Out of the data below, copy every line with the string "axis".

+++ Supplied data

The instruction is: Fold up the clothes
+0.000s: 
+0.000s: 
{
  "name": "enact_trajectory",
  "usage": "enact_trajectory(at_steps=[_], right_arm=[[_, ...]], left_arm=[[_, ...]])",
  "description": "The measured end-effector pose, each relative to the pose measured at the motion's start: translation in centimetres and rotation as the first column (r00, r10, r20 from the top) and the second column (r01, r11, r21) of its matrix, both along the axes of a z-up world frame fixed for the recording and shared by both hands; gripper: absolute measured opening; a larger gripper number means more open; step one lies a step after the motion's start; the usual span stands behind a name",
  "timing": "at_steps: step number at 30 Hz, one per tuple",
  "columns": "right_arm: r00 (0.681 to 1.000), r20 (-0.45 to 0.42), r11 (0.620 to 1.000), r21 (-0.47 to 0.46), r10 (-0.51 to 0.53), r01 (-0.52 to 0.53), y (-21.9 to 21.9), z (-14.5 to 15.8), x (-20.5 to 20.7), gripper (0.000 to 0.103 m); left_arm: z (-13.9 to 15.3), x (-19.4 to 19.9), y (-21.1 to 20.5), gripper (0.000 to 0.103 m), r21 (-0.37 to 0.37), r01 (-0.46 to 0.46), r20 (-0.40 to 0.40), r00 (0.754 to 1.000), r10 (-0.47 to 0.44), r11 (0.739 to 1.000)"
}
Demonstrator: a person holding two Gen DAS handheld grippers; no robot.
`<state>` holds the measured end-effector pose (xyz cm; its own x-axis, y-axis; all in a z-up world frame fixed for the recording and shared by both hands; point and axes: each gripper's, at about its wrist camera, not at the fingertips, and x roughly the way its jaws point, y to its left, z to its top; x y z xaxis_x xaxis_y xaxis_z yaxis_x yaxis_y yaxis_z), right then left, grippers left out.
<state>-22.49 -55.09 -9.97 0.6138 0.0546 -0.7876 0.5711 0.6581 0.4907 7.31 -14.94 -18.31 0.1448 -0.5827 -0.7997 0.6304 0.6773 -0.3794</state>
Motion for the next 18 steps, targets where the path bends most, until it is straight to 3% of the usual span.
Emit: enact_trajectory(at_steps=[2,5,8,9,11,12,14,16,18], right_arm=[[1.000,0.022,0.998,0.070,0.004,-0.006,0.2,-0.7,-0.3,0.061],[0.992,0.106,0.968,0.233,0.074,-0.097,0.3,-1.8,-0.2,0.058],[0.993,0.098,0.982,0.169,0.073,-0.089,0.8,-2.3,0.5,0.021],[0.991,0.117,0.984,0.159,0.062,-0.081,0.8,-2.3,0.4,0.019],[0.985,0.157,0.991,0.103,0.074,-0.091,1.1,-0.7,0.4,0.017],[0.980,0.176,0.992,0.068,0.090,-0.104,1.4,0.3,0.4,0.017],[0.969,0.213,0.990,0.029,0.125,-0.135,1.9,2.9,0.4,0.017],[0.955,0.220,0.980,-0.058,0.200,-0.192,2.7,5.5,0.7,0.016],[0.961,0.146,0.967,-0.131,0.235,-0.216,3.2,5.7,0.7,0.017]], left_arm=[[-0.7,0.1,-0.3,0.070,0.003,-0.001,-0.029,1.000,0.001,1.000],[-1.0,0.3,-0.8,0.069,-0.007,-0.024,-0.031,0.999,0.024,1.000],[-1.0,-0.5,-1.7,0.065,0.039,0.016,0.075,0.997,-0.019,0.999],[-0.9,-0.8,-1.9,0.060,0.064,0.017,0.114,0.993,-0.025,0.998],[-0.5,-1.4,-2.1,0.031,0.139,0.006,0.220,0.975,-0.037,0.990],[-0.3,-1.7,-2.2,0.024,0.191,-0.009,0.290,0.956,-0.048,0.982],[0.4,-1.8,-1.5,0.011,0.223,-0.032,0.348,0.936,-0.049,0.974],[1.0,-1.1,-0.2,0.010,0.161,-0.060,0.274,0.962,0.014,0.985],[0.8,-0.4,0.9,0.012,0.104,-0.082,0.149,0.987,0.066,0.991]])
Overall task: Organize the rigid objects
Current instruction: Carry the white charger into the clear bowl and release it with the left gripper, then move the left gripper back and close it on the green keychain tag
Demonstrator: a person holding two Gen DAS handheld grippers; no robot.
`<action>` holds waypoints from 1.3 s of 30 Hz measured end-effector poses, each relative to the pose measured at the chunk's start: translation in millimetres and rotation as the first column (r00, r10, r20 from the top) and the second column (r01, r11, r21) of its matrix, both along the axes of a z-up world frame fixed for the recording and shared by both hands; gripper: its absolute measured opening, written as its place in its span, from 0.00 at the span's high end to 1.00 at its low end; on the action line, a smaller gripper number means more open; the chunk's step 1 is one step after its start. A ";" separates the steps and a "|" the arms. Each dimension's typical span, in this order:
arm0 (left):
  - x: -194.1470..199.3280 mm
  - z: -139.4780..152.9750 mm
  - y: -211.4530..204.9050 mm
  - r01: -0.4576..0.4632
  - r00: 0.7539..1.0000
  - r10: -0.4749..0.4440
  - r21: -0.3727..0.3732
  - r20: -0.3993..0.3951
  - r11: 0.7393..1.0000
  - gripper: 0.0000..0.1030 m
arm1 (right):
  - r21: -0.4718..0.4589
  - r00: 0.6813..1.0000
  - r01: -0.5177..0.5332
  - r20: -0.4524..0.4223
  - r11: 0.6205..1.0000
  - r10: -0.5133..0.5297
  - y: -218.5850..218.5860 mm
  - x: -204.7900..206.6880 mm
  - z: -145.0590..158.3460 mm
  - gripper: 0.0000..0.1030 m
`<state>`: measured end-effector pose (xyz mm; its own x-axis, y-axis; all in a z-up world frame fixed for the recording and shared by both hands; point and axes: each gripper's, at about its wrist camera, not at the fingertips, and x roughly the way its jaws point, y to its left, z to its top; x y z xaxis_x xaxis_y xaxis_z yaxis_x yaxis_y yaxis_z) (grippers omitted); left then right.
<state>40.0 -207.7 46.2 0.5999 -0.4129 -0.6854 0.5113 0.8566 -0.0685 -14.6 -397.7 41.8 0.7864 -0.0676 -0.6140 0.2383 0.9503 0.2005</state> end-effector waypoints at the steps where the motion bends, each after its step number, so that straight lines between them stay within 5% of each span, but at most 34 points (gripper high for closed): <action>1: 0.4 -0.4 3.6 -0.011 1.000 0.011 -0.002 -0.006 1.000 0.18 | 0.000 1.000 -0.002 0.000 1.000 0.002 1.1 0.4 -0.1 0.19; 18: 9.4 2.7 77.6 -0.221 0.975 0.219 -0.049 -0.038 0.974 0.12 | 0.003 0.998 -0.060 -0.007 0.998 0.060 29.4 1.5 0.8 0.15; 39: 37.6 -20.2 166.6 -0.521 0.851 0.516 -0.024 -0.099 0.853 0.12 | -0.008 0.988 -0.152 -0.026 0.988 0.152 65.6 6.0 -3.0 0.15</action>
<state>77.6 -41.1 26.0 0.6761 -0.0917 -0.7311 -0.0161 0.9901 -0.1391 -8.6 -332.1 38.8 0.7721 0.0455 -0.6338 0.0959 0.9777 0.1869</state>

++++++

• Worked solution:
`<state>` holds the measured end-effector pose (xyz cm; its own x-axis, y-axis; all in a z-up world frame fixed for the recording and shared by both hands; point and axes: each gripper's, at about its wrist camera, not at the fingertips, and x roughly the way its jaws point, y to its left, z to its top; x y z xaxis_x xaxis_y xaxis_z yaxis_x yaxis_y yaxis_z), right then left, grippers left out.
`<state>`: measured end-effector pose (xyz mm; its own x-axis, y-axis; all in a z-up world frame fixed for the recording and shared by both hands; point and axes: each gripper's, at about its wrist camera, not at the fingertips, and x roughly the way its jaws point, y to its left, z to its top; x y z xaxis_x xaxis_y xaxis_z yaxis_x yaxis_y yaxis_z) (grippers omitted); left then right.

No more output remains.